Why Traditional AI Agent Sandboxes Fail and How Sandlock Provides a Lightweight Alternative

1. Agent is not your enemy

Container and micro‑VM isolation models are designed for untrusted, potentially malicious code that actively tries to escape; AI agents, however, are deterministic language models that execute commands only when prompted. The real risk lies in polluted prompts—malicious content injected via retrieved documents, tool outputs, or user input—that can cause the agent to run commands such as curl, rm, or cat ~/.ssh/id_rsa. Prompt injection is an application‑layer problem, not a kernel‑level one.

2. Isolation does not equal security

Even when an agent runs inside a Firecracker micro‑VM, it can still read the host's SSH private key if the sandbox grants access to ~/.ssh or to the metadata service 169.254.169.254. Isolation only answers “can the agent escape?”; security must answer “what can the agent access inside the sandbox?”. Sandlock therefore adopts a whitelist model: by default all paths, network hosts, and capabilities are denied, and developers explicitly grant the minimal set needed.

For example, Sandlock blocks rm -rf / without any hardware isolation because the path is never authorized via Landlock.

3. Your agent rarely needs root

Inside the sandbox, agents only need to read source code, write changes, run tests, and call APIs—none of which require root privileges. Yet most container‑based sandboxes run as root to avoid permission errors, inadvertently expanding the attack surface. The external infrastructure (Docker daemon, kubelet, Firecracker's /dev/kvm, etc.) also runs as root, so a breach can leverage those privileged components.

Sandlock eliminates the need for any privileged components by relying on three non‑privileged kernel interfaces:

Landlock (Linux 6.12+, ABI v6): filesystem, TCP, IPC and signal restrictions applied by the process itself.

seccomp‑bpf (Linux 3.5+): system‑call filtering with PR_SET_NO_NEW_PRIVS set by the process.

User namespaces (Linux 3.8+): optional UID mapping that allows non‑root users to create namespaces.

The sandbox is created entirely inside the process after fork() and before exec(), with no external runtime or privileged daemon.

4. One sandbox for all tools is ineffective

Typical agents bundle many tools—shell, file access, web fetcher, database client, code runtime—into a single container. Because the sandbox must grant the union of all tool permissions, a compromise of any single tool gives the attacker the full set of privileges. Sandlock instead creates a separate sandbox for each tool invocation, applying only the permissions declared for that tool (e.g., network‑only for a web fetcher, write‑only for a file tool). This per‑call isolation enforces the principle of least privilege at a finer granularity and can be implemented with a fork‑plus‑Landlock step that completes in milliseconds.

Don’t pay for the wrong security model

Heavy isolation (containers, micro‑VMs) is valuable for multi‑tenant cloud workloads where code is completely untrusted. Most AI‑agent use cases, however, involve internal assistants or automation pipelines where the primary threat is a malicious or hallucinated command triggered by a polluted prompt. A policy‑first approach—default‑deny, path‑based whitelists, per‑tool limits enforced by Landlock and seccomp—provides the needed protection without the overhead of full isolation.

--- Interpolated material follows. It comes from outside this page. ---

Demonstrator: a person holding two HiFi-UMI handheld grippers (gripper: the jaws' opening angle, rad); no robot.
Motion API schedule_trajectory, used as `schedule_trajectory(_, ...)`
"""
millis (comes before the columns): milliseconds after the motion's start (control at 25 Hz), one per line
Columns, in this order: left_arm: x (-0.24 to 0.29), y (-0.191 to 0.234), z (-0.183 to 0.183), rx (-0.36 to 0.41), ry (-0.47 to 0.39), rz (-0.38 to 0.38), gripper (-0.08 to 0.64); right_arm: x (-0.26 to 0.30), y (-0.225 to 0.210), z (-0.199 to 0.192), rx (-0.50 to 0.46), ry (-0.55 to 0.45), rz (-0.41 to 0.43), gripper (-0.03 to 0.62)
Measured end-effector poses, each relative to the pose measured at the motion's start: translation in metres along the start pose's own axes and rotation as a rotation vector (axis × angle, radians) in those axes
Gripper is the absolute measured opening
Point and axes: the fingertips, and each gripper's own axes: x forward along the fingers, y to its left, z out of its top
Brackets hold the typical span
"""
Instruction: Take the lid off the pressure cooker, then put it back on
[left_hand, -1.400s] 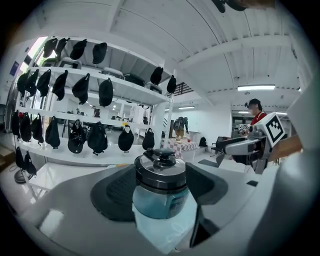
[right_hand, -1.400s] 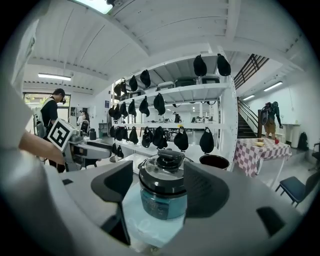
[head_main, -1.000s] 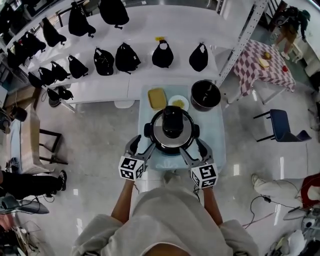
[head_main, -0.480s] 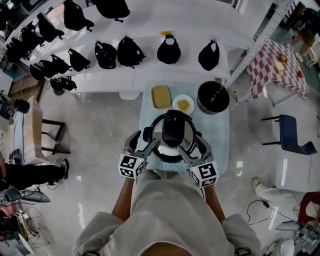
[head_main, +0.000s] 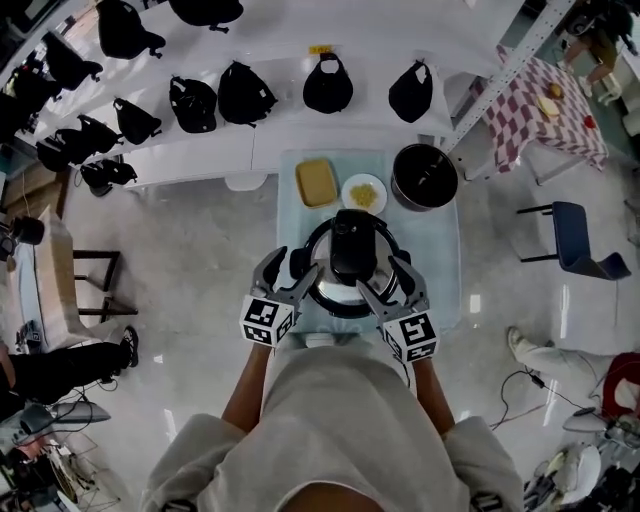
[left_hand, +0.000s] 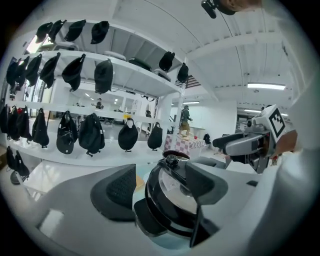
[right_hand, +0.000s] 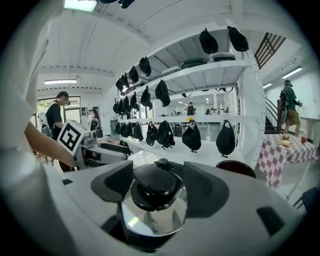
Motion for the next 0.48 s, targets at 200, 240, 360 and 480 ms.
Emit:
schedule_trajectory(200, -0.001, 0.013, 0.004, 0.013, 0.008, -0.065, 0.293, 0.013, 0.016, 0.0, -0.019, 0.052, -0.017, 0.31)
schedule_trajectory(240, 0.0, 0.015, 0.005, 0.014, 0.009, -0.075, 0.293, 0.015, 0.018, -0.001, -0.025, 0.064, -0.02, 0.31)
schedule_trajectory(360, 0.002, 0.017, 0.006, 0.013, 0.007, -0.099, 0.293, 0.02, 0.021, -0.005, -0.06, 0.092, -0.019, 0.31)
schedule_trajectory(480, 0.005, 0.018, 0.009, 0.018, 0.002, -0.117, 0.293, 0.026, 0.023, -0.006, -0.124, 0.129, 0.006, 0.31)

Sandlock: a policy‑first lightweight agent sandbox

Sandlock is an Apache‑2.0‑licensed Rust binary that runs on Linux 6.12+ without root, external dependencies, or a daemon. It starts in ~5 ms, uses shared kernel, and enforces filesystem, network, and syscall policies via Landlock and seccomp. Example command‑line usage:

# Read‑only system libs, writable /tmp, allow specific API host
sandlock run -r /usr -r /lib -r /etc -w /tmp \
  --net-allow-host api.anthropic.com -- python3 agent.py

It also supports fine‑grained HTTP ACLs, resource limits, COW filesystem writes, and dry‑run previews. The Python API mirrors the same policy construction:

from sandlock import Sandbox, Policy
policy = Policy(
    fs_readable=["/usr", "/lib", "/etc"],
    fs_writable=["/tmp/sandbox"],
    net_allow_hosts=["api.anthropic.com"]
)
result = Sandbox(policy).run(["python3", "agent.py"])

With these mechanisms, agents can read system libraries, write temporary files, and call LLM APIs, while SSH keys, environment files, and credentials remain inaccessible—achieving strong security without containers.